On the Microsoft campus, you sometimes see employees sporting T-shirts that advertise a mythical product called Object Basic. Not every Microsoft product that reaches the T-shirt stage reaches the product stage, at least not under the same name; just ask a Microsoft old-timer about Cirrus or Opus or Cashmere. In a larger sense, however, Visual Basic has become Object Basic, regardless of the name the marketing department puts on the box.
Object Basic has been on the horizon for a long time, and it still has a way to go. But, starting in version 4, objects became more than an afterthought, and they continued their march toward objectness in version 5—although not at a fast enough pace to suit me. Form modules provide a way to create visual objects with properties and methods, and class modules provide a way to create your own nonvisual objects. Controls, forms, classes, the Data Access Object—all can be created with Dim, assigned with Set, manipulated with properties and methods, and grouped in collections.
Objects are more than a new feature; they’re a way of thinking. Objects can help you make your code more modular, and you can make your objects available to any program that understands COM Automation. In other words, your objects can be used by programs written in Visual Basic, by programs written in most versions of C and C++, and by macros in many applications, including Microsoft Word, Microsoft Excel, and the Visual Basic environment itself.

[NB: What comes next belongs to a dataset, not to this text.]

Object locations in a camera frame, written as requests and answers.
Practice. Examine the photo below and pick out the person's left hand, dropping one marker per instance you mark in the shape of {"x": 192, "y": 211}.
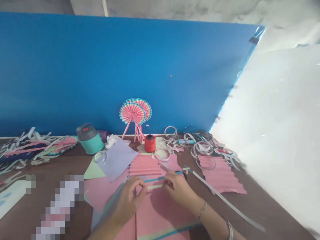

This chapter (and the rest of the book) preaches the object religion. From here on out, we’ll be talking about Object Basic not as a product but as an attitude, a state of mind. By the time you finish, you’ll be telling your children to change their methods and properties or face Punishment events. You’ll go into a restaurant and ask your waitperson to create a Hamburger object and set its Tomato and Onion properties to True but set its Mustard property to False. You’ll write your representatives letters demanding fewer Tax events and more Service methods. For Each friend in your Friends collection, the friend will call the Wish method with the named argument NeverSeenThisBook:=True.